Anyone could please explain me why that is true?
Thank you in advance!
$\bf{EDIT:}$ I suspect that something was stated wrong. I think that it was referred to "set of limits points as $u(x)$ as $x\to \infty$". In that case, does $u\in L^\infty$ imply that it is not empty?
You haven’t stated the problem in a way that’s clear to me. So this answer is based on a guess of the intended meaning.
For example, with $u=\sin$ this interpretation suggests the accumulation points at infinity are precisely $[-1,1]$.

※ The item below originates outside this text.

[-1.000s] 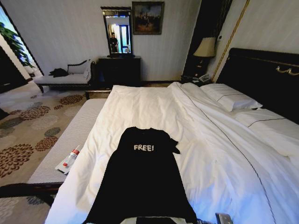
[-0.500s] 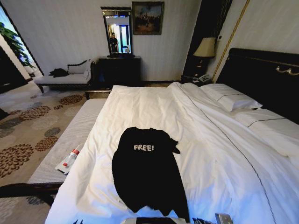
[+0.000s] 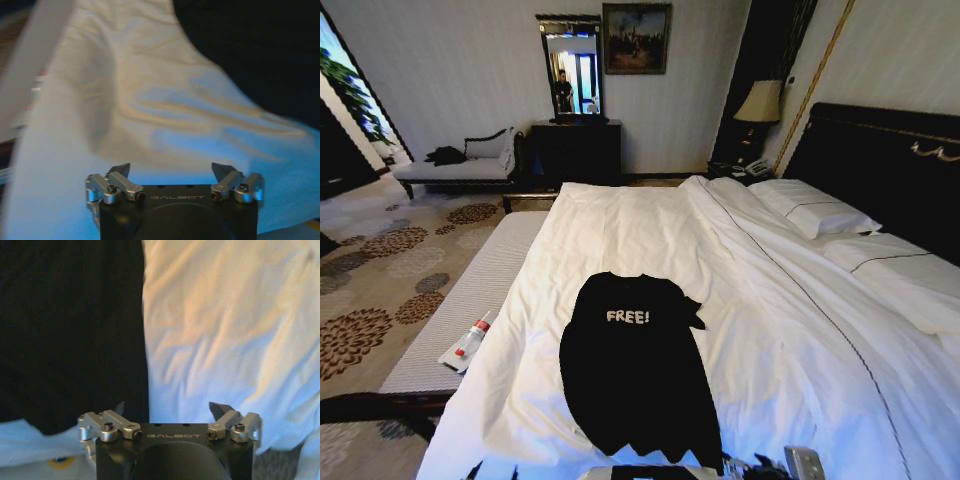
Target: Fold the clothes on the bed.
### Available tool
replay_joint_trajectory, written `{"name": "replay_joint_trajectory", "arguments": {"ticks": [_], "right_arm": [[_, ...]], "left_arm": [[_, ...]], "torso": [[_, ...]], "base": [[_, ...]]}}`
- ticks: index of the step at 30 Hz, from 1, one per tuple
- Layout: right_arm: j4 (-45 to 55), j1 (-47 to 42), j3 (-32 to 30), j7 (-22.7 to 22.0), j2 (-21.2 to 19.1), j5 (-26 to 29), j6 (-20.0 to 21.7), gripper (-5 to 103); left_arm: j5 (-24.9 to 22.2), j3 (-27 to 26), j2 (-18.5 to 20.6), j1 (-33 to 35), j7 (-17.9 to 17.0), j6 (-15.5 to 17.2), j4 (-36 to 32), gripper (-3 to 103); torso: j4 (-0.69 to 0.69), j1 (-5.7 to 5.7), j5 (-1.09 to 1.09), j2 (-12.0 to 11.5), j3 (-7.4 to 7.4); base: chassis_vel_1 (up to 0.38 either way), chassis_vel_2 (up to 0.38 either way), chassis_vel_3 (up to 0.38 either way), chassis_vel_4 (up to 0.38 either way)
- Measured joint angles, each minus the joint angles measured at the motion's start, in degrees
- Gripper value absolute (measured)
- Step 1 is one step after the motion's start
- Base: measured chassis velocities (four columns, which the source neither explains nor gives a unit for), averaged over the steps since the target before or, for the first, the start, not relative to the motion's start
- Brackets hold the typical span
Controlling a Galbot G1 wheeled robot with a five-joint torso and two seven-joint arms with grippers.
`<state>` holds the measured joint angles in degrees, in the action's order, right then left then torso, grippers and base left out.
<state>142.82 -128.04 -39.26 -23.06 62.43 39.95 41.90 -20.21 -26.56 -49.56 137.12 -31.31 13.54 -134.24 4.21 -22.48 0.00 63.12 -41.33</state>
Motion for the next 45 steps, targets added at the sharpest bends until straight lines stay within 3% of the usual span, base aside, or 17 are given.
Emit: {"name": "replay_joint_trajectory", "arguments": {"ticks": [3, 5, 10, 18, 21, 23, 27, 29, 33, 38, 42, 45], "right_arm": [[0.4, 0.4, -1.2, -0.5, -0.3, -0.2, -0.1, 99], [0.4, 0.8, -3.5, -0.8, -1.1, -0.1, -0.3, 100], [0.5, 1.4, -7.0, -0.8, -2.5, 1.1, -0.5, 100], [0.5, 1.3, -9.0, -1.0, -1.4, 1.7, -0.8, 100], [0.5, 0.9, -9.5, -1.0, -1.0, 1.8, -0.7, 100], [0.5, 0.7, -9.7, -1.1, -0.9, 1.7, -0.7, 100], [0.5, 0.1, -10.3, -1.1, -0.4, 1.7, -0.6, 100], [0.5, -0.1, -10.3, -1.1, -0.3, 1.7, -0.6, 100], [0.5, -0.2, -10.2, -1.1, 0.2, 1.6, -0.5, 100], [0.4, -0.3, -10.1, -1.1, 0.3, 1.5, -0.5, 100], [0.4, -0.7, -10.8, -1.2, 0.1, 2.0, -0.4, 100], [0.4, -0.7, -11.0, -1.3, 0.2, 2.2, -0.4, 100]], "left_arm": [[-3.1, 1.1, 1.2, -3.0, 3.7, 0.0, 1.0, 98], [-9.0, 2.7, 2.8, -7.0, 7.2, 1.0, 1.5, 103], [-15.1, 5.9, 2.9, -11.4, 9.1, 1.0, 2.0, 99], [-22.7, 11.5, 2.0, -19.0, 9.7, 0.1, 3.9, 93], [-25.9, 14.2, 1.0, -22.9, 8.7, 1.1, 5.3, 77], [-26.4, 14.9, 0.7, -23.7, 8.5, 1.2, 5.8, 77], [-27.5, 17.4, -0.6, -26.6, 8.3, 1.5, 7.4, 55], [-27.5, 17.8, -0.8, -27.1, 8.3, 1.6, 7.5, 55], [-27.4, 18.4, -1.2, -28.9, 8.3, 1.7, 7.8, 33], [-26.7, 19.2, -1.7, -30.7, 8.3, 2.0, 9.8, 22], [-26.3, 20.0, -2.5, -31.8, 8.4, 2.0, 11.4, 2], [-26.3, 20.0, -2.4, -32.1, 8.5, 2.0, 11.6, 0]], "torso": [[-0.01, 0.0, -0.02, 0.0, 0.0], [0.01, 0.0, 0.0, 0.0, 0.0], [-0.02, 0.0, -0.01, 0.0, 0.0], [0.0, 0.0, -0.01, 0.0, 0.0], [0.0, 0.0, 0.0, 0.0, 0.0], [0.0, 0.0, 0.0, 0.0, 0.0], [0.0, 0.0, 0.0, 0.0, 0.0], [0.0, 0.0, 0.0, 0.0, 0.0], [0.0, 0.0, 0.0, 0.0, 0.0], [0.0, 0.0, -0.01, 0.0, 0.0], [-0.01, 0.01, 0.0, 0.0, 0.0], [0.0, 0.01, 0.0, 0.0, 0.0]], "base": [[0.0, 0.0, 0.0, 0.0], [0.0, 0.0, 0.0, 0.0], [0.0, 0.0, 0.0, 0.0], [0.0, 0.0, 0.0, 0.0], [0.0, 0.0, 0.0, 0.0], [0.0, 0.0, 0.0, 0.0], [0.0, 0.0, 0.0, 0.0], [0.0, 0.0, 0.0, 0.0], [0.0, 0.0, 0.0, 0.0], [0.0, 0.0, 0.0, 0.0], [0.0, 0.0, 0.0, 0.0], [0.0, 0.0, 0.0, 0.0]]}}
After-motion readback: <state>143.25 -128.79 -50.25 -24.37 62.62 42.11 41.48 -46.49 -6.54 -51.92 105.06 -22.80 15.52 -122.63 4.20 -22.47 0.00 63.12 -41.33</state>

In this case, an essentially bounded $u$ shall always have at least one such point. There is a subset $A$ of $\Bbb R$ with null complement and a bound $M>0$ with $u(A)\subseteq[-M,M]^n$. The right hand side is sequentially (and topologically) compact. In fact, I believe the conclusion is true for any integrable function $u$ too. If $A:=u^{-1}[-1,1]^n$ has $\mu(\Bbb R\setminus A)=+\infty$ then $u$ would obviously fail to be integrable. So $\Bbb R\setminus A$ has finite measure.
In both cases ($u$ integrable or $u$ essentially bounded):
$A$ must contain a sequence $(y_n)_{n\in\Bbb N}$ that tends to positive infinity. By sequential compactness, we have - potentially passing to a subsequence - that $(u(y_n))_{n\in\Bbb N}$ is convergent.
$A$ must then be nonempty, so there is some $y_1\in A$. If there existed no $y_2\in A$ with $y_2>1+y_1$, that would imply $\Bbb R\setminus A\supseteq(1+y_1,\infty)$ which contradicts the finiteness of measure. Thus there is such a $y_2\in A$. The same argument inductively provides a $y_3\in A$ with $y_3>1+y_2$, a $y_4\in A$ with $y_4>1+y_3$, etc., producing a strictly increasing and divergent sequence $(y_n)_{n\in\Bbb N}\subseteq A$.